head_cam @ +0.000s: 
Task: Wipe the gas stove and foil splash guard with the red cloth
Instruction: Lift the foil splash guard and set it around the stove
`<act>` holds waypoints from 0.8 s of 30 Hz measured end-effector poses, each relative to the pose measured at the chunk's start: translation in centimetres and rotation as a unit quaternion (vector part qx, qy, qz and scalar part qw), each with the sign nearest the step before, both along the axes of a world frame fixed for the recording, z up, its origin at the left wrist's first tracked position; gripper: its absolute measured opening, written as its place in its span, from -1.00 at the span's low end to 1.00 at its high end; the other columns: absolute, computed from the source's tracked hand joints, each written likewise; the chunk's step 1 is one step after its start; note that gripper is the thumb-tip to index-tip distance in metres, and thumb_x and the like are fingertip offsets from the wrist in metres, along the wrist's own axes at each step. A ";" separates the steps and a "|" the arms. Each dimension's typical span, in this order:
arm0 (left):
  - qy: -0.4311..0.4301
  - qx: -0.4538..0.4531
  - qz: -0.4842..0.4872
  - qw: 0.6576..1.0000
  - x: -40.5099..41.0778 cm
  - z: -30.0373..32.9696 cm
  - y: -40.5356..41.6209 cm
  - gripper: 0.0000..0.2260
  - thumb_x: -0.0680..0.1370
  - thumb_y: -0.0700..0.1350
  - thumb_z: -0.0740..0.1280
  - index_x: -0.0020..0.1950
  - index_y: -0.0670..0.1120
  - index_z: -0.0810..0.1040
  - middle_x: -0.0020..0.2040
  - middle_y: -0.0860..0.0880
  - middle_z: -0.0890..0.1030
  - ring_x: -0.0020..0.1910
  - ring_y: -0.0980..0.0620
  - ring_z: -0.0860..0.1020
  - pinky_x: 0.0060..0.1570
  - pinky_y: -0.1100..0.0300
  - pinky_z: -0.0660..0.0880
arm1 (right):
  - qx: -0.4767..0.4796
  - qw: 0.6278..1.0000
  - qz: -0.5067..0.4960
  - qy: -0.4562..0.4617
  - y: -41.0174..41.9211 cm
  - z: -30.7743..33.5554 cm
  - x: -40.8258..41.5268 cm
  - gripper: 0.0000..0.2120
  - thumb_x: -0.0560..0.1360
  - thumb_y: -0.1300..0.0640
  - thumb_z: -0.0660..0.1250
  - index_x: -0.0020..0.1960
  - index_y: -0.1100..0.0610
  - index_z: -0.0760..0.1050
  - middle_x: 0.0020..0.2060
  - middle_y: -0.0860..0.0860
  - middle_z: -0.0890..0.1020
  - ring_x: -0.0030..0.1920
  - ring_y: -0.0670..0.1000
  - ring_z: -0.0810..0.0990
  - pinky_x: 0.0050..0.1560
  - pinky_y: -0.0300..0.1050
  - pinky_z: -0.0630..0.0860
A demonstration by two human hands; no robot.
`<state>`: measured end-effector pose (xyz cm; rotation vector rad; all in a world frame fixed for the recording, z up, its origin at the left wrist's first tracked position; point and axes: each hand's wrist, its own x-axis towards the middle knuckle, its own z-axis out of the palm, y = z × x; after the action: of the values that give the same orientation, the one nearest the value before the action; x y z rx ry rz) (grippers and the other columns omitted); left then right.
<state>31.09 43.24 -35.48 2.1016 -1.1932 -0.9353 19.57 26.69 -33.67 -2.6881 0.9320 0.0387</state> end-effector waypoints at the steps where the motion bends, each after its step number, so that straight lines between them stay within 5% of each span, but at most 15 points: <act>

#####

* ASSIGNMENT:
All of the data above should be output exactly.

* ANSWER BOX:
head_cam @ +0.000s: 
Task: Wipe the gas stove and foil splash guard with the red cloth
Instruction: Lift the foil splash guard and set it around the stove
`<act>` holds waypoints from 0.8 s of 30 Hz measured end-effector poses, each relative to the pose measured at the chunk's start: translation in centimetres and rotation as a unit quaternion (vector part qx, qy, qz and scalar part qw), each with the sign nearest the step before, both along the axes of a world frame fixed for the recording, z up, its origin at the left wrist's first tracked position; gripper: its absolute measured opening, written as its place in its span, from -1.00 at the span's low end to 1.00 at its high end; the other columns: absolute, computed from the source's tracked hand joints, each written likewise; the chunk's step 1 is one step after its start; note that gripper is the thumb-tip to index-tip distance in metres, and thumb_x and the like are fingertip offsets from the wrist in metres, along the wrist's own axes at each step. A ";" separates the steps and a "|" the arms. Each dimension's typical span, in this order:
arm0 (left):
  - qy: -0.4311..0.4301
  - qx: -0.4538..0.4531
  - qz: -0.4842..0.4872
  - qw: 0.6576..1.0000
  - x: -40.5099..41.0778 cm
  - z: -30.0373..32.9696 cm
  - y: -40.5356..41.6209 cm
  - gripper: 0.0000..0.2260
  - thumb_x: -0.0680..0.1370
  - thumb_y: -0.0700..0.1350
  - thumb_z: -0.0740..0.1280
  - index_x: -0.0020..0.1950
  - index_y: -0.0670..0.1120
  - index_z: -0.0810..0.1040
  - middle_x: -0.0020..0.2040
  - middle_y: -0.0860..0.0880
  - middle_z: -0.0890..0.1030
  - ring_x: -0.0020..0.1910
  - ring_y: -0.0980..0.0620
  - ring_z: -0.0860..0.1020
  - pinky_x: 0.0060..0.1570
  - pinky_y: -0.1100..0.0300
  - pinky_z: -0.0660..0.0880
arm1 (right):
  - qx: -0.4767..0.4796
  - qw: 0.6278..1.0000
  - qz: -0.5067..0.4960
  - qy: -0.4562..0.4617
  - y: -41.0174..41.9211 cm
  - z: -30.7743..33.5554 cm
  - x: -40.8258..41.5268 cm
  - gripper: 0.0000..0.2120
  - thumb_x: -0.0560..0.1360
  - thumb_y: -0.1300..0.0640
  - thumb_z: -0.0660..0.1250
  - index_x: -0.0020..0.1960
  - index_y: -0.1100..0.0610
  - index_z: -0.0760..0.1050
  - middle_x: 0.0020..0.2060
  - middle_y: -0.0860..0.0860
  - middle_z: -0.0890..0.1020
  - ring_x: -0.0030..0.1920
  - ring_y: -0.0670..0.1000
  - ring_z: -0.0810..0.0990
  - pinky_x: 0.0050..0.1560
  - pinky_y: -0.0300..0.1050
  - pinky_z: -0.0630..0.0860
A demonstration by two human hands; no robot.
`<state>`: measured end-effector pose (xyz cm; rotation vector rad; all in a world frame fixed for the recording, z up, its origin at the left wrist's first tracked position; point and axes: each hand's wrist, its own x-axis towards the middle knuckle, its own z-axis out of the palm, y = z × x; after the action: of the values that give the same orientation, the one nearest the value before the action; x y z rx ry rz) (grippers and the other columns omitted); left then right.
<state>31.09 43.24 -35.48 2.1016 -1.1932 -0.9353 19.57 26.69 -33.67 -2.6881 0.9320 0.0387</state> end-effector waypoints at the steps where the motion bends, each after its step number, so that straight lines between them stay within 5% of each span, but at most 15 points: <act>

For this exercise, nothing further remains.